• **About this exercise**
For every record that follows, transcribe the text exactly and leave any image out.

• **Study material**
━━━━━━━━━━━━━━━━

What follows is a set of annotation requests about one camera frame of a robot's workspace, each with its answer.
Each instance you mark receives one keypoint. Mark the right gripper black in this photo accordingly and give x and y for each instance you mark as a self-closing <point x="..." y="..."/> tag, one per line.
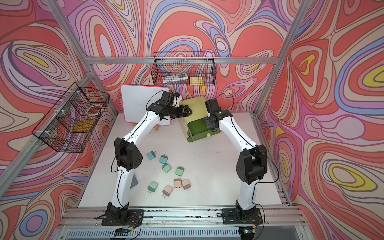
<point x="209" y="124"/>

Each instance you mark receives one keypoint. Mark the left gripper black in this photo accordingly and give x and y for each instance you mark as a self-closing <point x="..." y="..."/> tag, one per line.
<point x="180" y="113"/>

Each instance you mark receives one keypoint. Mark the yellow green drawer cabinet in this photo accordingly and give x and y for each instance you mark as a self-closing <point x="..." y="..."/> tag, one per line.
<point x="199" y="109"/>

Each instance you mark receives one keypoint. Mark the teal plug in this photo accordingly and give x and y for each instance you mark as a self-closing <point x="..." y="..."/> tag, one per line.
<point x="163" y="159"/>
<point x="151" y="155"/>

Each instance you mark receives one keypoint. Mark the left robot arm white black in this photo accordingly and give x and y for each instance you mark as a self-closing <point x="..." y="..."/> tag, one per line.
<point x="127" y="153"/>

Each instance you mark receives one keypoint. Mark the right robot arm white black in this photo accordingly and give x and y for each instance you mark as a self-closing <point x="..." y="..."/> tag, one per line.
<point x="252" y="163"/>

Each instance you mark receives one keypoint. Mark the grey remote in back basket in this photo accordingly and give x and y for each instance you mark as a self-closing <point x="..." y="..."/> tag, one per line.
<point x="175" y="78"/>

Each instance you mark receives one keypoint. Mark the pink framed whiteboard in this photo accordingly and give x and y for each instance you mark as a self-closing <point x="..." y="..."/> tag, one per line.
<point x="136" y="99"/>

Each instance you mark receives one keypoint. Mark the yellow sponge in back basket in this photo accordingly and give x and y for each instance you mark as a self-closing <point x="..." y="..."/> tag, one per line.
<point x="196" y="81"/>

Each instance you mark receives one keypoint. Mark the green plug upper left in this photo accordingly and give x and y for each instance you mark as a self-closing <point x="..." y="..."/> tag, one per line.
<point x="166" y="168"/>

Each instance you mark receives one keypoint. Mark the green plug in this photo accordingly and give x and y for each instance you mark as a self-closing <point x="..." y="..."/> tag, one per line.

━━━━━━━━━━━━━━━━

• **The answer**
What follows is a set of annotation requests about one camera frame of a robot's workspace, each with its answer.
Each instance you mark receives one keypoint. Mark the right gripper black in this photo accordingly and give x and y for each instance you mark as a self-closing <point x="..." y="..."/> tag, one per line.
<point x="209" y="124"/>

Each instance you mark receives one keypoint. Mark the left gripper black in this photo accordingly and give x and y for each instance you mark as a self-closing <point x="..." y="..."/> tag, one per line.
<point x="180" y="113"/>

Each instance you mark receives one keypoint. Mark the yellow green drawer cabinet in this photo accordingly and give x and y for each instance you mark as a self-closing <point x="..." y="..."/> tag, one per line.
<point x="199" y="109"/>

Each instance you mark receives one keypoint. Mark the teal plug in this photo accordingly and give x and y for each instance you mark as a self-closing <point x="..." y="..."/> tag, one per line.
<point x="163" y="159"/>
<point x="151" y="155"/>

Each instance you mark receives one keypoint. Mark the left robot arm white black in this photo accordingly and give x and y for each instance you mark as a self-closing <point x="..." y="..."/> tag, one per line.
<point x="127" y="153"/>

Each instance you mark receives one keypoint. Mark the right robot arm white black in this photo accordingly and give x and y for each instance you mark as a self-closing <point x="..." y="..."/> tag, one per line.
<point x="252" y="163"/>

Each instance you mark receives one keypoint. Mark the grey remote in back basket in this photo accordingly and give x and y for each instance you mark as a self-closing <point x="..." y="..."/> tag, one per line.
<point x="175" y="78"/>

Each instance you mark receives one keypoint. Mark the pink framed whiteboard in this photo accordingly and give x and y for each instance you mark as a self-closing <point x="..." y="..."/> tag, one per line.
<point x="136" y="99"/>

Each instance you mark receives one keypoint. Mark the yellow sponge in back basket in this photo accordingly and give x and y for each instance you mark as a self-closing <point x="..." y="..."/> tag, one per line.
<point x="196" y="81"/>

Each instance you mark receives one keypoint. Mark the green plug upper left in this photo accordingly and give x and y for each instance you mark as a self-closing <point x="..." y="..."/> tag, one per line.
<point x="166" y="168"/>

Each instance you mark receives one keypoint. Mark the green plug in this photo accordingly and give x and y for each instance you mark as a self-closing <point x="..." y="..."/> tag, one per line.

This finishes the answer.